What you will do —
Collect every line of the records below that contains the word "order".
== Data extract ==
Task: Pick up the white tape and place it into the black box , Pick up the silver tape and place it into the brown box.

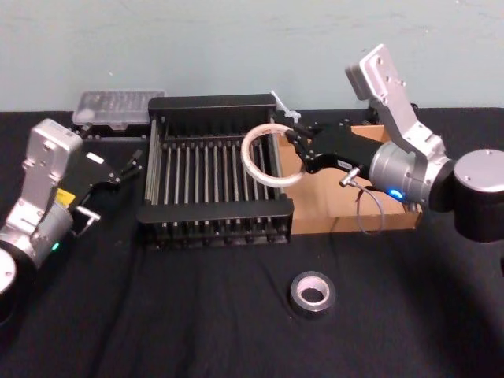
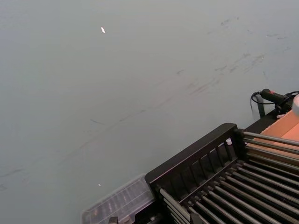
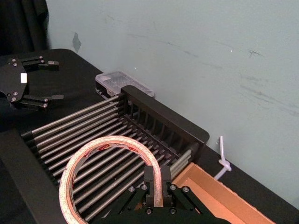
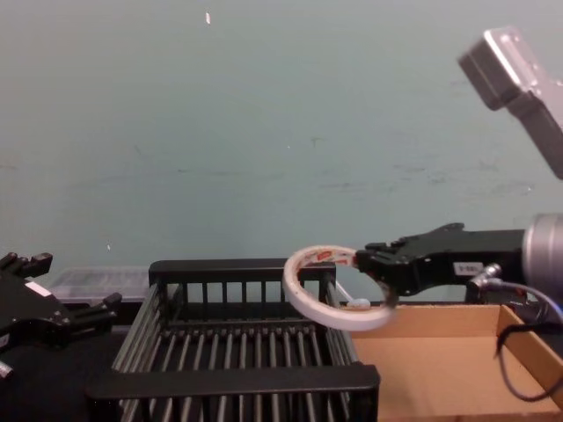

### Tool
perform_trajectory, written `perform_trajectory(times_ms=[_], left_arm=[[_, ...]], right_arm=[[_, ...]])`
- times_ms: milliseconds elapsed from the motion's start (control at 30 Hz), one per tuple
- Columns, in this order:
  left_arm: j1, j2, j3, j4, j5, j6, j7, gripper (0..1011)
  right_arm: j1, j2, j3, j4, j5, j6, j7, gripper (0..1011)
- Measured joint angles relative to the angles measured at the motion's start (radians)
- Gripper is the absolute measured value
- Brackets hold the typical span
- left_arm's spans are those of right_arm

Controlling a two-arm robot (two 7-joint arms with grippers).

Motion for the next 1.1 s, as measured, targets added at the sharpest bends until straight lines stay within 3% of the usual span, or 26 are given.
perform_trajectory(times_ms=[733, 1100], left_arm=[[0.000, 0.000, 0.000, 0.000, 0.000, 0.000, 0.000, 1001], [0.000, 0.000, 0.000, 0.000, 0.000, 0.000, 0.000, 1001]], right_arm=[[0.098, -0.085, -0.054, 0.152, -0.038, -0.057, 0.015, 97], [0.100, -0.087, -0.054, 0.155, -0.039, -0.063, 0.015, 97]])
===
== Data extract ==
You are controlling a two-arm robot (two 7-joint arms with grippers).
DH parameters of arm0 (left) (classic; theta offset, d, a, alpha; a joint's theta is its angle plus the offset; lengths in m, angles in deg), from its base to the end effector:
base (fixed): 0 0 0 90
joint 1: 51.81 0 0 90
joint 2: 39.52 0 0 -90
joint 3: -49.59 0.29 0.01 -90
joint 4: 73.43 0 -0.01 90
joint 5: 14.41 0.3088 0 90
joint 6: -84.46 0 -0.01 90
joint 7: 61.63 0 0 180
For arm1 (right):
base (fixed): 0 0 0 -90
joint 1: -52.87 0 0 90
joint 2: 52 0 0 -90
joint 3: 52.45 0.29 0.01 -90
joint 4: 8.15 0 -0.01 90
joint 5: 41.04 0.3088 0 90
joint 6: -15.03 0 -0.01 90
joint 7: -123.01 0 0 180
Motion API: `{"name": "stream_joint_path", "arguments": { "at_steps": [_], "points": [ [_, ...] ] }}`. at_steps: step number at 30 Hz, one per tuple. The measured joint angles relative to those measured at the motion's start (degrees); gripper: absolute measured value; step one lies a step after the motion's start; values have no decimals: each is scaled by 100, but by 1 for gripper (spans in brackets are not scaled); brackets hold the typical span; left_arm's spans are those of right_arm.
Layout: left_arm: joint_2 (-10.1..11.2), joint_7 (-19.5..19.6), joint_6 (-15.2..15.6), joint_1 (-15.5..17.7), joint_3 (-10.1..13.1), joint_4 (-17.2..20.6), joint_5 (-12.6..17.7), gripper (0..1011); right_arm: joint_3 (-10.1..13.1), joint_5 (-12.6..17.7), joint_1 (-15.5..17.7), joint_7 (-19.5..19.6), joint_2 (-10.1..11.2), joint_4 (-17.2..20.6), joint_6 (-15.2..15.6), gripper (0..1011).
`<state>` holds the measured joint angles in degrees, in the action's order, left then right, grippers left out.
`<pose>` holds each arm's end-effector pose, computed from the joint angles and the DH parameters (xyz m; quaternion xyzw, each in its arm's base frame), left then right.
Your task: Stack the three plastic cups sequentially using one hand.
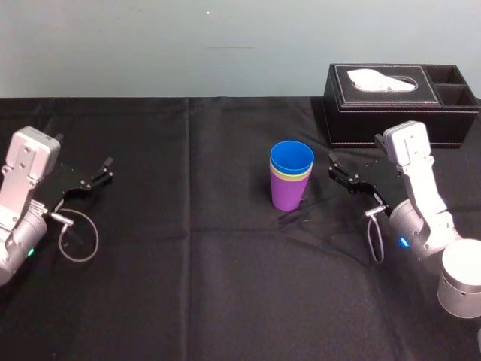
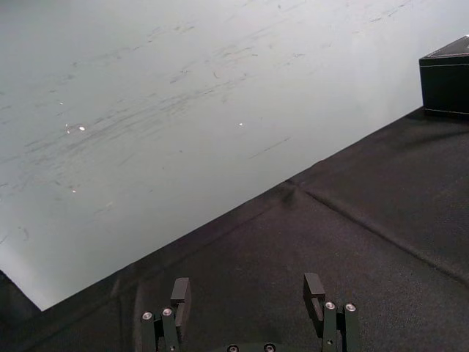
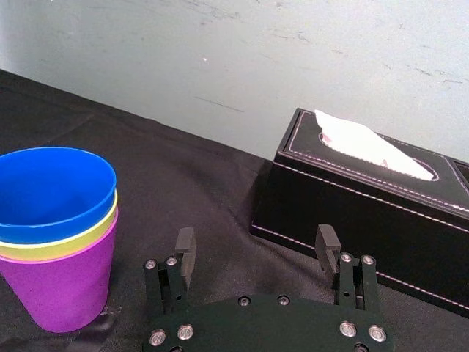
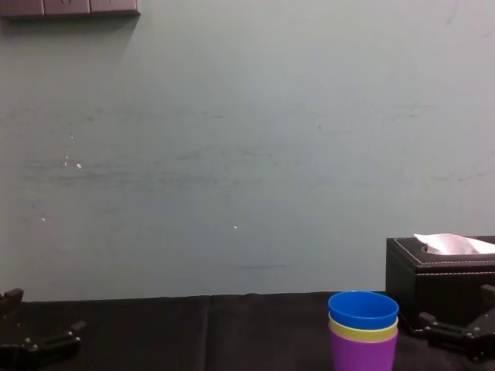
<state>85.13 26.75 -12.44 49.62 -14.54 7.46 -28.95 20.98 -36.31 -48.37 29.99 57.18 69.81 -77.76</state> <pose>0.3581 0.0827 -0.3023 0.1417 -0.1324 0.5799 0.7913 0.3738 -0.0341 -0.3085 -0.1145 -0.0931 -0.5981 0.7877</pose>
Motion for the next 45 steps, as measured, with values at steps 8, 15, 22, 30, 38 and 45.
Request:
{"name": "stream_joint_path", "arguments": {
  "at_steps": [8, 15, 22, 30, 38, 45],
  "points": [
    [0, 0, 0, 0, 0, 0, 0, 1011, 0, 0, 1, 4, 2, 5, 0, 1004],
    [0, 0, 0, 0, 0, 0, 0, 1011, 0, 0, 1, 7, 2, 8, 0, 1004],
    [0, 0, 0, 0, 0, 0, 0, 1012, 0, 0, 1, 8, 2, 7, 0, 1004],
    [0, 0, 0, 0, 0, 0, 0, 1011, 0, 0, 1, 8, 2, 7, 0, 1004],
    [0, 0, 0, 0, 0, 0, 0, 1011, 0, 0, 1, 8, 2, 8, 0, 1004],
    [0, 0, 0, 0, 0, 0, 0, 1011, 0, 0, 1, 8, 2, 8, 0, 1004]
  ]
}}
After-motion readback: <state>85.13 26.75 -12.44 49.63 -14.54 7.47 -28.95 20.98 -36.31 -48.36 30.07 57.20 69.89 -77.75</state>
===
Task output —
- Columns, in this order:
`<state>` holds the measured joint angles in degrees, in the action's order, left then right, grippers left out.

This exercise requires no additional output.